(What is being asked):
Only an exact copy is wanted: the lines from the one holding "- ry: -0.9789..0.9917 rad" through the last line below, minus the pictures.
+ + + + + + +
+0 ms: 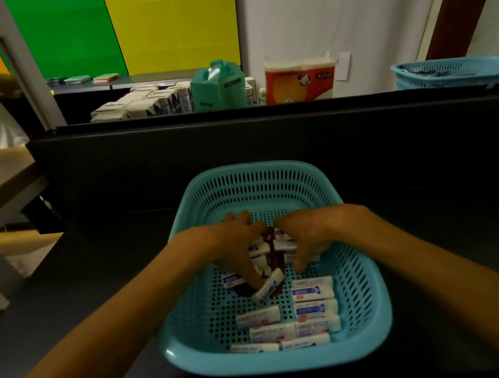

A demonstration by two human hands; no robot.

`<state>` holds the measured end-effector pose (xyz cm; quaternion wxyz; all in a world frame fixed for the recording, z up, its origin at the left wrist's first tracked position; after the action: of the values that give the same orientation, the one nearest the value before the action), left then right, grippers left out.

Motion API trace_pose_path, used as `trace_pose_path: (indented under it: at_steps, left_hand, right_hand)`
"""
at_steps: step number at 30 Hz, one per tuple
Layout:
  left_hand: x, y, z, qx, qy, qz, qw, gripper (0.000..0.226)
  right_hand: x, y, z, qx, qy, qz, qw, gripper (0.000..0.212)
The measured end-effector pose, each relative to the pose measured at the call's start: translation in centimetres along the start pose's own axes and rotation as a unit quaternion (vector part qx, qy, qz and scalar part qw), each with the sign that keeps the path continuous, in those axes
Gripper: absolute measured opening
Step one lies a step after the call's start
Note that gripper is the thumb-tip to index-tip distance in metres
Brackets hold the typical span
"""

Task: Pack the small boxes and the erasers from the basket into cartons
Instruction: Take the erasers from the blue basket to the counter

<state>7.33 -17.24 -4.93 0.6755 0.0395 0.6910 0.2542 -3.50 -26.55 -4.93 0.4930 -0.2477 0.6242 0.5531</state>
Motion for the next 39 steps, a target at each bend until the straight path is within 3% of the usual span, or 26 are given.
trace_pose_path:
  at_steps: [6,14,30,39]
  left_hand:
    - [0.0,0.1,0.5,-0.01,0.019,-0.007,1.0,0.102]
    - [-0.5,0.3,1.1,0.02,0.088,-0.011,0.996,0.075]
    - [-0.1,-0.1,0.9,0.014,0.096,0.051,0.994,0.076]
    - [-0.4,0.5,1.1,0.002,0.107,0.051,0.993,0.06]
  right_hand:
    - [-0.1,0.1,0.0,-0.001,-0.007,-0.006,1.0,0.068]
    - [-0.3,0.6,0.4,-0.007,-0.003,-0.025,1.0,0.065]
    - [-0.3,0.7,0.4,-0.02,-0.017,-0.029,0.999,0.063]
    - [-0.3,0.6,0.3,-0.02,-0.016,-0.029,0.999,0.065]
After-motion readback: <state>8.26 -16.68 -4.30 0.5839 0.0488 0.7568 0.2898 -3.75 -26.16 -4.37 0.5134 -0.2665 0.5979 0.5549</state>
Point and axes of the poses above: each hand's wrist, its own y-axis away from the middle knuckle, its own x-axis out of the palm, z = x × y, the point moved 3 cm from there along -y, towards the middle knuckle, and after that the axes turned 8 degrees about -x, right-handed, at the moved point
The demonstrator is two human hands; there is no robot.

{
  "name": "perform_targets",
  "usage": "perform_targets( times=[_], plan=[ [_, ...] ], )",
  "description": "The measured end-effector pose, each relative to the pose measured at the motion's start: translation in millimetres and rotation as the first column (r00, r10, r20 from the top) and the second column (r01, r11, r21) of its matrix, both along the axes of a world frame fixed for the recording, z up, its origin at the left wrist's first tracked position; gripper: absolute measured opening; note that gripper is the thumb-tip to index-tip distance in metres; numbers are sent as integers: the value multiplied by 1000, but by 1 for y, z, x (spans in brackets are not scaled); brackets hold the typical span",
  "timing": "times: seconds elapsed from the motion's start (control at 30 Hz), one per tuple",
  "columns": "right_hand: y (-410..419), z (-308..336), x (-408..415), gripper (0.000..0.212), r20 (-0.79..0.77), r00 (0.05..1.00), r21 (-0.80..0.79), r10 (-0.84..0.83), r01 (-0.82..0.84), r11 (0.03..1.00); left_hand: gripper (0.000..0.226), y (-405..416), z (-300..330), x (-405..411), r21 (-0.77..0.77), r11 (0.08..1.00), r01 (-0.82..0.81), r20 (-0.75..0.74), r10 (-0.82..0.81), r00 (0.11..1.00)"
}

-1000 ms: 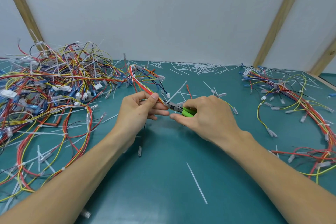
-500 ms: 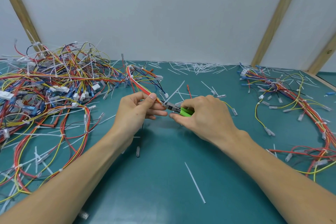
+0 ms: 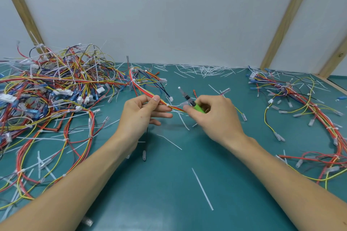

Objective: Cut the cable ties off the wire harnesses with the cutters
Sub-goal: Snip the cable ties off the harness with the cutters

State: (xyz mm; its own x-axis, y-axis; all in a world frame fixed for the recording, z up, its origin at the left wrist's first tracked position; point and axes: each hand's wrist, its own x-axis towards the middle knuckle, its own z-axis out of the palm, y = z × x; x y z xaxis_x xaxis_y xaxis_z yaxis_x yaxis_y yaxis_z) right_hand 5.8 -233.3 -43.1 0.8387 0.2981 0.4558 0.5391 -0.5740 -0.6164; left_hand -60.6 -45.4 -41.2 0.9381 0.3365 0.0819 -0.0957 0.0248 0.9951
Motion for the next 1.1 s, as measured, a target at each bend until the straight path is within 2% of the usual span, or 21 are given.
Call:
perform_targets(
  times=[0.2, 0.33, 0.4, 0.57, 0.63, 0.73, 0.93, 1.0, 1.1],
  plan=[
    [-6, 2, 13, 22, -186, 982, 348, -21, 86, 934, 25, 3, -1, 2, -52, 998, -42, 13, 43, 999],
    [-11, 2, 20, 13, -272, 962, 506, -11, 153, 849, 23, 8, 1, 3, -126, 987, -103, 38, 109, 993],
    [-13, 2, 24, 15, -307, 952, 563, -15, 194, 803, 22, 11, 2, 4, -172, 975, -142, 42, 152, 988],
    [-16, 1, 27, 11, -363, 931, 567, 27, 198, 800, 22, 19, 3, 6, -269, 945, -187, 59, 210, 976],
    [-14, 0, 23, 27, -364, 919, 609, 153, 110, 786, 23, 21, 3, 6, -299, 936, -187, 60, 214, 975],
    [-9, 3, 13, 29, -294, 913, 628, 285, -40, 777, 22, 24, 3, 7, -342, 920, -191, 59, 224, 973],
    [0, 5, 3, 33, -199, 944, 642, 264, -78, 763, 21, 25, 2, 8, -324, 905, -277, 51, 309, 950],
    [0, 7, 0, 37, -177, 938, 640, 298, -120, 759, 22, 24, 2, 8, -311, 902, -299, 49, 329, 943],
    [2, 8, -6, 31, -154, 922, 587, 356, -205, 783, 22, 24, 3, 9, -306, 898, -316, 47, 346, 937]
  ],
)
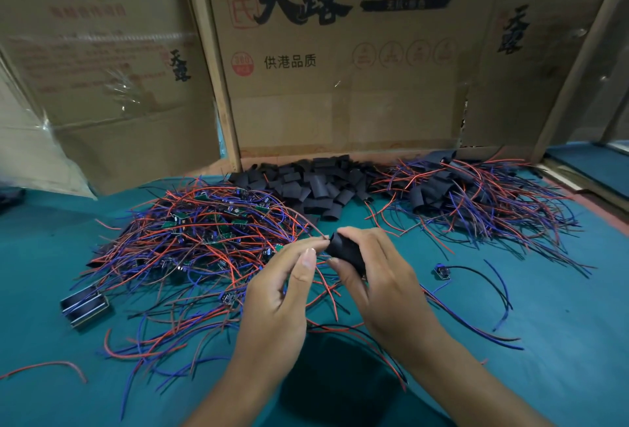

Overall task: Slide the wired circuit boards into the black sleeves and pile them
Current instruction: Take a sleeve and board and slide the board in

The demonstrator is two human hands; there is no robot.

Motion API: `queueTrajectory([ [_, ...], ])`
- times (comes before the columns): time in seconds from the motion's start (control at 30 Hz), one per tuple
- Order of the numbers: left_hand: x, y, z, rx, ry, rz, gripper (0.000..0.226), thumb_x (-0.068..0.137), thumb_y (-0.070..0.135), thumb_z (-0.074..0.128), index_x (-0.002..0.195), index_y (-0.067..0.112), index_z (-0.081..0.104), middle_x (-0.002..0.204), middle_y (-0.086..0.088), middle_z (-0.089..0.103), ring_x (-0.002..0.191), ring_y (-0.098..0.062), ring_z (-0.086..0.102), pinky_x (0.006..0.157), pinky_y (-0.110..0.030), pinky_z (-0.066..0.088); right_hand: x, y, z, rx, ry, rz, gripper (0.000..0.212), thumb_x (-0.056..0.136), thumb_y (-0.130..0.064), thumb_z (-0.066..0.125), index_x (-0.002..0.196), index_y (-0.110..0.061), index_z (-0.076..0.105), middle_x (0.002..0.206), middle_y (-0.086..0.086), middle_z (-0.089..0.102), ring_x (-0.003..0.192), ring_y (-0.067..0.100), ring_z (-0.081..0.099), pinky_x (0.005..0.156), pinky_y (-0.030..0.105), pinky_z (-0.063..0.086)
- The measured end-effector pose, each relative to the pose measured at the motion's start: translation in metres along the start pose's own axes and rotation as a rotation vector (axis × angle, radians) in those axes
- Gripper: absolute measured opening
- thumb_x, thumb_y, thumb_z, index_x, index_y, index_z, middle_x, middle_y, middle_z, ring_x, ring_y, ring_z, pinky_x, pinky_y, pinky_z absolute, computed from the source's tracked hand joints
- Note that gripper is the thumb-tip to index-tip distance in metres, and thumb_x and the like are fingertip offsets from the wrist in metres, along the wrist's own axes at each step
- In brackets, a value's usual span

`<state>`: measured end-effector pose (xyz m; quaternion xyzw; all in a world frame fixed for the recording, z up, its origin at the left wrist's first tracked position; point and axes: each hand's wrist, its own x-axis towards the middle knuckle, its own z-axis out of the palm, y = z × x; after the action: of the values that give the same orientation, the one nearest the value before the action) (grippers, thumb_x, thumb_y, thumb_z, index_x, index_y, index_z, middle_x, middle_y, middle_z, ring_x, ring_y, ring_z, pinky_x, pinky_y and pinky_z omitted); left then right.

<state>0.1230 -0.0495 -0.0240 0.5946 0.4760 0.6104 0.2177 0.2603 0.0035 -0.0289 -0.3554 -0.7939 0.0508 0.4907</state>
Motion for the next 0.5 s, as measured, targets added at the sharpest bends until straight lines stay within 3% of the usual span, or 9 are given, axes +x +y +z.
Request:
queueTrajectory([
  [0.17, 0.002, -0.008, -0.007, 0.083, -0.01, -0.083, 0.029, 0.094, 0.052, 0.047, 0.109, 0.037, 0.067, 0.11, 0.015, 0.069, 0.107, -0.01, 0.064, 0.089, -0.022, 0.048, 0.004, 0.006, -0.008, -0.014, -0.1, 0.078, 0.036, 0.095, -0.032, 0.057, 0.118, -0.003, 0.061, 0.104, 0.007, 0.06, 0.095, 0.025, 0.057, 0.081, 0.03, 0.043],
  [0.27, 0.006, -0.014, -0.011, 0.161, 0.002, -0.065, 0.017, 0.096, 0.042, 0.055, 0.107, 0.035, 0.066, 0.105, 0.016, 0.07, 0.1, -0.007, 0.065, 0.085, -0.018, 0.048, 0.013, 0.013, -0.016, -0.033, -0.186, 0.118, 0.031, 0.096, -0.025, 0.06, 0.12, -0.006, 0.059, 0.108, 0.005, 0.058, 0.099, 0.025, 0.056, 0.085, 0.03, 0.042],
  [0.37, 0.011, -0.013, -0.009, -0.231, 0.024, -0.39, 0.021, 0.092, 0.033, 0.065, 0.107, 0.019, 0.064, 0.095, 0.0, 0.075, 0.079, -0.013, 0.07, 0.071, -0.03, 0.053, 0.017, 0.011, -0.019, -0.045, -0.322, 0.044, 0.032, 0.095, -0.026, 0.061, 0.121, -0.008, 0.058, 0.109, 0.004, 0.057, 0.099, 0.022, 0.054, 0.086, 0.03, 0.041],
  [0.43, 0.014, -0.013, -0.009, -0.543, 0.008, -0.622, 0.038, 0.079, 0.042, 0.068, 0.101, 0.011, 0.065, 0.077, -0.005, 0.068, 0.056, -0.015, 0.06, 0.051, -0.027, 0.047, 0.013, 0.007, -0.016, -0.013, -0.431, -0.006, 0.035, 0.094, -0.029, 0.062, 0.124, -0.011, 0.057, 0.11, 0.0, 0.055, 0.1, 0.016, 0.052, 0.089, 0.023, 0.039],
  [0.5, 0.015, -0.014, -0.009, -0.68, -0.031, -0.716, 0.036, 0.076, 0.039, 0.07, 0.097, 0.01, 0.067, 0.063, -0.001, 0.056, 0.046, -0.011, 0.048, 0.043, -0.021, 0.039, 0.01, 0.004, -0.014, 0.037, -0.481, -0.025, 0.036, 0.093, -0.028, 0.064, 0.125, -0.014, 0.057, 0.109, -0.008, 0.051, 0.099, 0.006, 0.049, 0.089, 0.01, 0.034],
])
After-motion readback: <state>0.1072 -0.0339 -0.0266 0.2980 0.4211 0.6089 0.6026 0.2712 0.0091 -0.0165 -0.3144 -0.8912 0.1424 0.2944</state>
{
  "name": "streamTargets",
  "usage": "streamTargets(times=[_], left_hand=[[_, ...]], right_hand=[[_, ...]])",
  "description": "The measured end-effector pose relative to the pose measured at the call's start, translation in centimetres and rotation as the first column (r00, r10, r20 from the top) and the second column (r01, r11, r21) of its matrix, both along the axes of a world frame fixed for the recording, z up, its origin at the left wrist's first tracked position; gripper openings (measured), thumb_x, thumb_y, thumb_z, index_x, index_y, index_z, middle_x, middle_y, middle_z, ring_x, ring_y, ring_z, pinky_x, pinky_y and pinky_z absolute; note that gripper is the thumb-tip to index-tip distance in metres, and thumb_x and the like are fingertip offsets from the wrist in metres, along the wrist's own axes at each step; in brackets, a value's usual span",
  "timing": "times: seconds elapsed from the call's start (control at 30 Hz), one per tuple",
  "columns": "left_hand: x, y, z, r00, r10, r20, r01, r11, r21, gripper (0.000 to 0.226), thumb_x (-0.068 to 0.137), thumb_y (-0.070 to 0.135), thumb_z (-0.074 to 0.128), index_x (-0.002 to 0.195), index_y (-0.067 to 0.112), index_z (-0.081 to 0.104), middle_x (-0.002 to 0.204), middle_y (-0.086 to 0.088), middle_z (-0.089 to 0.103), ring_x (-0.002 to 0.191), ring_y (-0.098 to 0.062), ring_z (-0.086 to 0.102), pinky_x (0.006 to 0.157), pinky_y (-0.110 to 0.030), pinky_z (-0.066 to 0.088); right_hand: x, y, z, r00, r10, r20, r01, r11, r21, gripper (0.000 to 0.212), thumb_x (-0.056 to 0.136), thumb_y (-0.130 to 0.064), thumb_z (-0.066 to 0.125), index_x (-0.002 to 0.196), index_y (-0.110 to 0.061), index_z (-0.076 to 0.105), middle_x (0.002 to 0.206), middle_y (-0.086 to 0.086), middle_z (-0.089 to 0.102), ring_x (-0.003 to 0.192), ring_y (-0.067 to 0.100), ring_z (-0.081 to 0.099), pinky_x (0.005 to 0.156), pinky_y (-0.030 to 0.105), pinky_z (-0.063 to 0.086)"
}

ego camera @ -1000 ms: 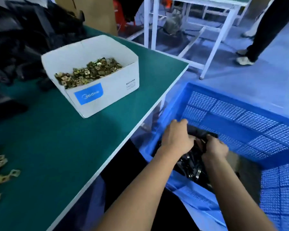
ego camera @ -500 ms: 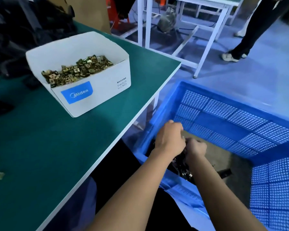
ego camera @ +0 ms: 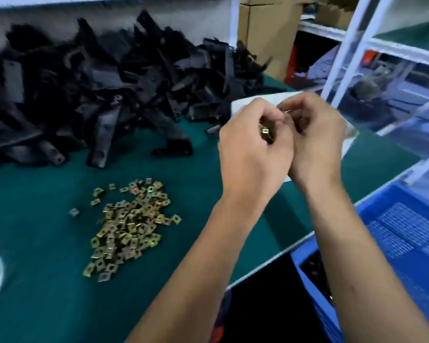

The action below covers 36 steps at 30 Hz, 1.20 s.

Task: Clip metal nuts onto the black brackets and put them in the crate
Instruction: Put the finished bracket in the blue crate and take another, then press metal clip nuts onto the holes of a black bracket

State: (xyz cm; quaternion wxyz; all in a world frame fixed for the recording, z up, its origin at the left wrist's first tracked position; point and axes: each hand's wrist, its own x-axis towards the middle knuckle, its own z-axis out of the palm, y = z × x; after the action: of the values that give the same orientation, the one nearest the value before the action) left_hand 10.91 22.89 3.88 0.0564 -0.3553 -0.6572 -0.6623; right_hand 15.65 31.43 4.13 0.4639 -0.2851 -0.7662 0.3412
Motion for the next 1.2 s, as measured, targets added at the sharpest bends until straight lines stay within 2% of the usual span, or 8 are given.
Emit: streamTargets(times=[0.3,0.5,0.63,0.77,0.93,1.0,1.1,1.2], left_hand=[[-14.6,-18.6,-4.3,0.787,0.616,-0.039,-0.613,0.772,-0.169,0.012,0.083,0.013,0.061,0.084,0.021,0.069,0.076,0.013,0.066,0.074,-0.007,0.060,0.074,-0.025,0.049],[-19.4,-26.2,-6.6,0.572,0.817,0.073,-0.806,0.577,-0.135,0.011,0.085,0.008,0.060,0.086,0.010,0.071,0.078,0.010,0.067,0.075,-0.007,0.061,0.075,-0.021,0.049],[-21.0,-27.2,-7.0,0.487,0.843,0.228,-0.858,0.511,-0.057,0.012,0.085,0.005,0.059,0.083,0.013,0.068,0.074,0.015,0.062,0.068,0.008,0.056,0.068,-0.008,0.040],[-21.7,-27.4,-7.8,0.446,0.837,0.316,-0.862,0.497,-0.100,0.012,0.086,0.008,0.059,0.081,0.015,0.067,0.074,0.014,0.063,0.067,0.007,0.056,0.071,-0.016,0.045],[-22.8,-27.7,-8.0,0.488,0.732,0.475,-0.809,0.584,-0.070,0.010,0.089,0.012,0.058,0.081,0.013,0.064,0.079,0.000,0.068,0.074,-0.023,0.072,0.070,-0.043,0.059],[-22.8,-27.7,-7.9,0.550,0.587,0.594,-0.736,0.677,0.013,0.012,0.096,0.017,0.058,0.088,0.008,0.061,0.084,-0.004,0.068,0.066,-0.024,0.074,0.061,-0.038,0.058],[-23.0,-27.8,-7.4,0.632,0.238,0.737,-0.563,0.795,0.226,0.036,0.102,0.040,0.062,0.116,0.007,0.061,0.116,-0.014,0.068,0.087,-0.030,0.077,0.076,-0.040,0.064],[-23.1,-28.0,-6.8,0.633,0.073,0.770,-0.554,0.738,0.385,0.045,0.102,0.044,0.063,0.128,0.008,0.055,0.125,-0.018,0.069,0.101,-0.034,0.075,0.088,-0.046,0.063]], right_hand=[[-17.3,-16.3,-1.5,0.756,0.466,0.459,-0.573,0.811,0.120,0.017,0.090,-0.018,0.065,0.102,-0.025,0.073,0.096,0.003,0.074,0.089,0.029,0.069,0.075,0.040,0.056],[-25.4,-24.3,-5.2,0.506,0.351,0.788,-0.752,0.628,0.202,0.068,0.091,-0.011,0.071,0.148,-0.035,0.042,0.143,0.011,0.034,0.131,0.035,0.034,0.082,0.039,0.049],[-29.0,-26.6,-6.0,0.769,0.174,0.615,-0.507,0.752,0.421,0.065,0.087,-0.021,0.078,0.138,-0.020,0.038,0.148,0.016,0.027,0.129,0.036,0.034,0.065,0.033,0.053],[-31.3,-27.1,-6.4,0.723,0.161,0.672,-0.591,0.648,0.480,0.086,0.094,-0.027,0.071,0.161,-0.027,0.018,0.169,0.010,0.007,0.141,0.040,0.027,0.061,0.035,0.049],[-30.5,-26.2,-5.9,0.773,0.203,0.601,-0.588,0.585,0.559,0.031,0.099,-0.010,0.062,0.130,-0.015,0.059,0.133,0.008,0.053,0.120,0.032,0.052,0.077,0.043,0.058],[-29.5,-25.3,-5.8,0.790,0.307,0.530,-0.594,0.594,0.542,0.036,0.097,-0.009,0.064,0.132,-0.015,0.059,0.126,0.008,0.059,0.112,0.030,0.060,0.084,0.043,0.055],[-27.3,-24.0,-5.1,0.767,0.551,0.330,-0.642,0.663,0.385,0.049,0.092,-0.015,0.072,0.140,-0.016,0.057,0.124,0.004,0.065,0.105,0.020,0.065,0.089,0.038,0.053],[-24.1,-22.9,-5.1,0.620,0.728,0.293,-0.784,0.557,0.275,0.051,0.083,-0.021,0.083,0.131,-0.018,0.066,0.115,-0.005,0.070,0.079,-0.010,0.056,0.083,0.015,0.046]])
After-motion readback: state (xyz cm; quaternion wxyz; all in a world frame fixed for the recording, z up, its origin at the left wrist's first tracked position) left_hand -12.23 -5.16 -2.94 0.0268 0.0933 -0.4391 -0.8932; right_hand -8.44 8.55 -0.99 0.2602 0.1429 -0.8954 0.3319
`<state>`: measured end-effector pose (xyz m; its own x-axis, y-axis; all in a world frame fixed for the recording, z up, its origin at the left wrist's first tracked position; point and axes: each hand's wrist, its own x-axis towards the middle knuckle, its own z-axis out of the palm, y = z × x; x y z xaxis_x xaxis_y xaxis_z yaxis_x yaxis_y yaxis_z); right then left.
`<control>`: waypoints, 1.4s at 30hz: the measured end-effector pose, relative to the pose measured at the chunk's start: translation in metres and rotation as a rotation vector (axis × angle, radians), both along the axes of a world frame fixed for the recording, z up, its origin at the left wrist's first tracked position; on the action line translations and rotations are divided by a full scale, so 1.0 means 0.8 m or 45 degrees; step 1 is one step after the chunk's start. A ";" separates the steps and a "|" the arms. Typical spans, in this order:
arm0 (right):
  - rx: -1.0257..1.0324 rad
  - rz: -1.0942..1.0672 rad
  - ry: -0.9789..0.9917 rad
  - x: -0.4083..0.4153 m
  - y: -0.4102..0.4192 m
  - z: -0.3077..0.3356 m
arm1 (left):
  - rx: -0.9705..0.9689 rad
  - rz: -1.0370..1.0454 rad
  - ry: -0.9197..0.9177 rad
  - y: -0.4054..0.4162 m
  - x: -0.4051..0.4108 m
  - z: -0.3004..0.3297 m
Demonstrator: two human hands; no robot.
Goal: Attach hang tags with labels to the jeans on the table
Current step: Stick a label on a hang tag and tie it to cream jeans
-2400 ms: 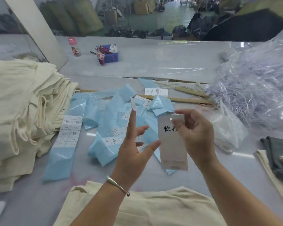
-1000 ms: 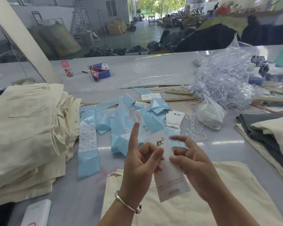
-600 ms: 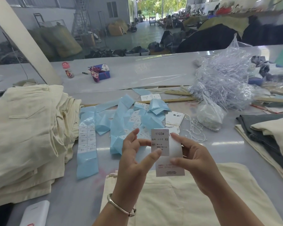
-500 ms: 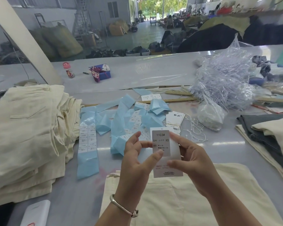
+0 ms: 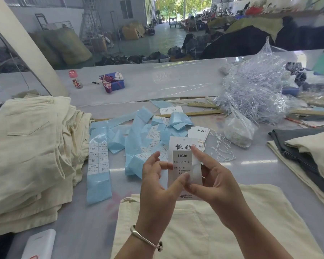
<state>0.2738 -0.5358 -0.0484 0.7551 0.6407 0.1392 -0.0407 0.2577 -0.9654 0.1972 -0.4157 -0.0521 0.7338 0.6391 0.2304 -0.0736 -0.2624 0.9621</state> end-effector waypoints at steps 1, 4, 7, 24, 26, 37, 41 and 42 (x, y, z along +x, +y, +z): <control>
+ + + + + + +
(Written answer):
  - ry: -0.9789..0.9917 rad
  - x: -0.4083..0.4153 m
  - y: -0.4102..0.4192 m
  - z: -0.3077..0.3356 m
arm1 (left):
  - rx: -0.9705..0.9689 rad
  - rz: -1.0370..1.0454 rad
  - ry: -0.9197..0.9177 rad
  - y: -0.4054..0.4162 m
  - x: -0.4051..0.4108 m
  - z: -0.3004..0.3297 m
Demonstrator: two human hands; no robot.
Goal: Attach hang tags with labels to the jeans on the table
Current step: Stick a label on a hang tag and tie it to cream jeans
-2400 ms: 
-1000 ms: 
-600 ms: 
-500 ms: 
+0 ms: 
<state>0.2738 -0.5358 -0.0484 0.7551 0.6407 0.1392 -0.0407 0.2577 -0.9654 0.1972 -0.4157 -0.0521 0.7338 0.6391 0.2304 -0.0736 -0.2624 0.9621</state> end-effector waypoints at steps 1, 4, 7, 24, 26, 37, 41 and 42 (x, y, z along +x, +y, +z): <control>

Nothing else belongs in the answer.